Problem description:
Copy the lines below exactly. Start at the first and finish with the line containing "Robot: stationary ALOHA".

Data records:

· · · · ·

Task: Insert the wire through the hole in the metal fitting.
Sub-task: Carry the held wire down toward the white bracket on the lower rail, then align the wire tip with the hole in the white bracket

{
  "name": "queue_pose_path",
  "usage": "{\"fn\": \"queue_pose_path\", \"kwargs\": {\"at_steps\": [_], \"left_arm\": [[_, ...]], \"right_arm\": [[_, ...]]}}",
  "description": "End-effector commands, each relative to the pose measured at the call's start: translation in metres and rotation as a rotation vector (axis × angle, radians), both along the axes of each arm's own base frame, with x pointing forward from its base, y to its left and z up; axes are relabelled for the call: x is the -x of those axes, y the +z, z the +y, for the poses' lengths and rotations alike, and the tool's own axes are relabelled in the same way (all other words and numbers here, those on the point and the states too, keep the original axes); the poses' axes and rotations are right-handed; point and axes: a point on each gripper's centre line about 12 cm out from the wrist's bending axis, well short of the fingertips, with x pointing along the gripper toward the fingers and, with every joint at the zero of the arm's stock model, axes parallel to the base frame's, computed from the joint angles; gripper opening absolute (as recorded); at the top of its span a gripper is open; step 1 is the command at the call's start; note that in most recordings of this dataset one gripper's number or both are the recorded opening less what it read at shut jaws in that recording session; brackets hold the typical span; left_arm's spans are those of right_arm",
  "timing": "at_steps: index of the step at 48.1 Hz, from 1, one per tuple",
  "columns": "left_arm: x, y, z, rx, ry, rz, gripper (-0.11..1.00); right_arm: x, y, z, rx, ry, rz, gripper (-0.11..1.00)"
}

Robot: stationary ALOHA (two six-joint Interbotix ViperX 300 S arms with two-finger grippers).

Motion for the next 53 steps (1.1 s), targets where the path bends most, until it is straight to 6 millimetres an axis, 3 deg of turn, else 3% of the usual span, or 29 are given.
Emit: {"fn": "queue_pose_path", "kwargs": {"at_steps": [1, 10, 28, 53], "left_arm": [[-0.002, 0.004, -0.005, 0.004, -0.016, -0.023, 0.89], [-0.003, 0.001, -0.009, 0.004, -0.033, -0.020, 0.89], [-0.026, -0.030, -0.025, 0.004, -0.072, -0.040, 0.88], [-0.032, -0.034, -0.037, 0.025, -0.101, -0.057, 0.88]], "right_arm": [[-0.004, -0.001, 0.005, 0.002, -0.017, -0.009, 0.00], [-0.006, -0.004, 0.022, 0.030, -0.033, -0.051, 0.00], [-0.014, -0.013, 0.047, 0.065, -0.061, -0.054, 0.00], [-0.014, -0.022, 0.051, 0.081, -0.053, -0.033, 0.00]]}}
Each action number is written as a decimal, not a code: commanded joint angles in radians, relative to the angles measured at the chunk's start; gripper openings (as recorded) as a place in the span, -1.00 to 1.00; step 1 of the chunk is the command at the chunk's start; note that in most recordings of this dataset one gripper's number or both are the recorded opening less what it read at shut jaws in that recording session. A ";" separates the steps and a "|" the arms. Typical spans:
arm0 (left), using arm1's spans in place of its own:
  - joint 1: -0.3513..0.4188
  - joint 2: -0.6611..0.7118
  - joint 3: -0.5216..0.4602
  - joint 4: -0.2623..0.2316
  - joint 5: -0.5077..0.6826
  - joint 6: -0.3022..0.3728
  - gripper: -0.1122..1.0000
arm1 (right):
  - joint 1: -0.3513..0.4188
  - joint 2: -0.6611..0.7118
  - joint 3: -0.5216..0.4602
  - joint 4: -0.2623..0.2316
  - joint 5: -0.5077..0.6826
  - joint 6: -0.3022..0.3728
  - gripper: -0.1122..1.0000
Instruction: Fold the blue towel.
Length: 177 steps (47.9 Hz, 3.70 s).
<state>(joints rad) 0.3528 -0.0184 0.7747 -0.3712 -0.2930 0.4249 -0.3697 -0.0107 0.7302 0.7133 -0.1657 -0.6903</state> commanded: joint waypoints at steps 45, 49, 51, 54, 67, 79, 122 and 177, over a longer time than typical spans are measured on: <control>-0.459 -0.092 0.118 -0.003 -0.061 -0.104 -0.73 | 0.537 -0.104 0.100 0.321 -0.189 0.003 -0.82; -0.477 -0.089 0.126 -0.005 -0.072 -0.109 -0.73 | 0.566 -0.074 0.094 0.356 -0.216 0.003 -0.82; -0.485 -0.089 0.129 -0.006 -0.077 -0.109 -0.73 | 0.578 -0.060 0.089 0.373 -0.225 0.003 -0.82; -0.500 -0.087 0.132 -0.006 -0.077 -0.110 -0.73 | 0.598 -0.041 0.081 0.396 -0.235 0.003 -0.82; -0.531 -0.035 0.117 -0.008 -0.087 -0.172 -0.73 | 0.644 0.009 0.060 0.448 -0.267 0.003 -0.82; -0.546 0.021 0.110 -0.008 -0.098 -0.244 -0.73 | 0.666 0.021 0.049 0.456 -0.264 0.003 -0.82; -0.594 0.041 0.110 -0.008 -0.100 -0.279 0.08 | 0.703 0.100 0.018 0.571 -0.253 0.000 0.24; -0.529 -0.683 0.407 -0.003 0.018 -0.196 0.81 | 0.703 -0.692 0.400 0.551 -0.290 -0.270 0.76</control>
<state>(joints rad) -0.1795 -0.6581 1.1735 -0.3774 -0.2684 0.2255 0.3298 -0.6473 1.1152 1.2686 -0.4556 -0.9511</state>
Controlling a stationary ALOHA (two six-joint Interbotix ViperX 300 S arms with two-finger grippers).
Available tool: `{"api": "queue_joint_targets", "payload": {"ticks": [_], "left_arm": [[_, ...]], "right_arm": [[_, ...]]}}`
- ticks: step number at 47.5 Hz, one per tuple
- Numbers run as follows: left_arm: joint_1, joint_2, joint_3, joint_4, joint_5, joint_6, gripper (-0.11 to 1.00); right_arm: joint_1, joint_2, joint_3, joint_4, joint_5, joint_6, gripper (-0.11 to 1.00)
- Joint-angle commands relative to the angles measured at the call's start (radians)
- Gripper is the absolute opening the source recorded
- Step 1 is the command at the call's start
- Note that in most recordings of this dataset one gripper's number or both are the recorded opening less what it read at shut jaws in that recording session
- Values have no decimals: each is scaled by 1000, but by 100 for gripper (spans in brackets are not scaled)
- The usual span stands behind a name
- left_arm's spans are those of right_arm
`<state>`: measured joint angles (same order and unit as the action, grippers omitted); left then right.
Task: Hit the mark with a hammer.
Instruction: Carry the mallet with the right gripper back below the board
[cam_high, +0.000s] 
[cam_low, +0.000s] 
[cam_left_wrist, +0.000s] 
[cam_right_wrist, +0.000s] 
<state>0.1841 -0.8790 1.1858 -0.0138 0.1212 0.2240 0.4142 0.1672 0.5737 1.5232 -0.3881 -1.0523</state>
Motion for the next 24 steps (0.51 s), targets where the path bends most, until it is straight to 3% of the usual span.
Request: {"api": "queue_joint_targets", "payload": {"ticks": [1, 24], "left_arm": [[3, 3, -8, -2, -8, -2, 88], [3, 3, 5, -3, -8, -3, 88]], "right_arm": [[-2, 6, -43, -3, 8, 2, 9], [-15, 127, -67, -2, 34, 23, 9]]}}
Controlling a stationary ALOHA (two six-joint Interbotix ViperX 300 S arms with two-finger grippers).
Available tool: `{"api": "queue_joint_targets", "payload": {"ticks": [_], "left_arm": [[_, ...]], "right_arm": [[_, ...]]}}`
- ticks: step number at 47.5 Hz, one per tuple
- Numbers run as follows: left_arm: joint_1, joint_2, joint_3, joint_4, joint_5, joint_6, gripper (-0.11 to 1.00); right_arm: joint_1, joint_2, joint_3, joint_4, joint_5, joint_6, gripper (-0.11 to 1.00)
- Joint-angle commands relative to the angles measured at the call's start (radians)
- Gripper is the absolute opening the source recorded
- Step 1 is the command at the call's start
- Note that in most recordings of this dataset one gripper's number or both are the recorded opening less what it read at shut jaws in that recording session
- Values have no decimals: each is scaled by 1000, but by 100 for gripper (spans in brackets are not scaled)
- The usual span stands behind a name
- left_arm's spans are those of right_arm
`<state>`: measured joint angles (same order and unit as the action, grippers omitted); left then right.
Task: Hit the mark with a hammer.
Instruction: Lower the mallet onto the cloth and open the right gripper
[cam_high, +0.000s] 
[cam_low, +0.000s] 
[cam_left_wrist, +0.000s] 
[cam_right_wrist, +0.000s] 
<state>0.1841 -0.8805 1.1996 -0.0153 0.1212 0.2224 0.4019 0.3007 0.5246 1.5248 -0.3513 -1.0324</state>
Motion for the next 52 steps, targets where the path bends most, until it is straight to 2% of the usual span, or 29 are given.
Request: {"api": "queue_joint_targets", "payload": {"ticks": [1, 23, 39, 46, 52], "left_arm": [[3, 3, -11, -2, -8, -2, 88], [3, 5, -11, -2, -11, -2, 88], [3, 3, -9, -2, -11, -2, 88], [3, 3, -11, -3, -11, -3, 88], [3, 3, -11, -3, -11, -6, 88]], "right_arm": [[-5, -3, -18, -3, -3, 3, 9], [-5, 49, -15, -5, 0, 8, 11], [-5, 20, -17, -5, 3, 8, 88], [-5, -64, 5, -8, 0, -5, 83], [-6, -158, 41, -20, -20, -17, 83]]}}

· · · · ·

Result of this task:
Task: Insert the wire through the hole in the metal fitting.
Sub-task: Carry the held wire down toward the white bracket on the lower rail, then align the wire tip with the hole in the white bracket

{
  "name": "queue_pose_path",
  "usage": "{\"fn\": \"queue_pose_path\", \"kwargs\": {\"at_steps\": [_], \"left_arm\": [[_, ...]], \"right_arm\": [[_, ...]]}}",
  "description": "End-effector commands, each relative to the pose measured at the call's start: translation in metres and rotation as a rotation vector (axis × angle, radians), both along the axes of each arm's own base frame, with x pointing forward from its base, y to its left and z up; axes are relabelled for the call: x is the -x of those axes, y the +z, z the +y, for the poses' lengths and rotations alike, and the tool's own axes are relabelled in the same way (all other words and numbers here, those on the point and the states too, keep the original axes); the poses' axes and rotations are right-handed; point and axes: a point on each gripper's centre line about 12 cm out from the wrist's bending axis, well short of the fingertips, with x pointing along the gripper toward the fingers and, with every joint at the zero of the arm's stock model, axes parallel to the base frame's, computed from the joint angles; gripper opening absolute (as recorded); at the top of its span a gripper is open; step 1 is the command at the call's start; note that in most recordings of this dataset one gripper's number or both are the recorded opening less what it read at shut jaws in that recording session; brackets hold the typical span; left_arm's spans are those of right_arm",
  "timing": "at_steps: index of the step at 48.1 Hz, from 1, one per tuple",
  "columns": "left_arm: x, y, z, rx, ry, rz, gripper (-0.11..1.00); right_arm: x, y, z, rx, ry, rz, gripper (-0.11..1.00)"
}

Robot: stationary ALOHA (two six-joint Interbotix ViperX 300 S arms with two-finger grippers).

Nothing further belongs to this answer.